PROBLEM STATEMENT: Only those lines in the data below from the line containing "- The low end" through the line containing "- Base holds", both included, should be restated word for word.

DATA SEGMENT:
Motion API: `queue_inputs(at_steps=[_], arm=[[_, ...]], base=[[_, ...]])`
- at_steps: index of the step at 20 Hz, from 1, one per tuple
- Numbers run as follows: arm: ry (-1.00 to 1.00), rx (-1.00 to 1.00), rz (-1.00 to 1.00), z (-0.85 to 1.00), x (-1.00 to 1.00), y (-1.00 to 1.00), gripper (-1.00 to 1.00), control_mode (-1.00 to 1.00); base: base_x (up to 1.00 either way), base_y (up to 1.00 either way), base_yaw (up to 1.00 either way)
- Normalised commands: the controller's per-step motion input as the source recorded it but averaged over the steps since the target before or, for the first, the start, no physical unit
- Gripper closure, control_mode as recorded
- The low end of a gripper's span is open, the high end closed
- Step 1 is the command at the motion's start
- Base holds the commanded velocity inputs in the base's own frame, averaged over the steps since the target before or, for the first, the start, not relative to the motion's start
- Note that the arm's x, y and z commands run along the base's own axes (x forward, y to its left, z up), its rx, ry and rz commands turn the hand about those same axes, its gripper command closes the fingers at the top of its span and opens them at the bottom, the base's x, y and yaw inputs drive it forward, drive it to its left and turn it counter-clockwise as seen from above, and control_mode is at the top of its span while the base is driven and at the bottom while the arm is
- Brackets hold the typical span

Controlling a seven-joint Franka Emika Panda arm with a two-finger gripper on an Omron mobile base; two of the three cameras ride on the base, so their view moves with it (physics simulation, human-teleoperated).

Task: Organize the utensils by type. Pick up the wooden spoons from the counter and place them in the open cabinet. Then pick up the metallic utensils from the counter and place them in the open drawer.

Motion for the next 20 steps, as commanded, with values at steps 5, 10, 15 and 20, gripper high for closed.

ANSWER TO THE PROBLEM:
- The low end of a gripper's span is open, the high end closed
- Step 1 is the command at the motion's start
- Base holds the commanded velocity inputs in the base's own frame, averaged over the steps since the target before or, for the first, the start, not relative to the motion's start

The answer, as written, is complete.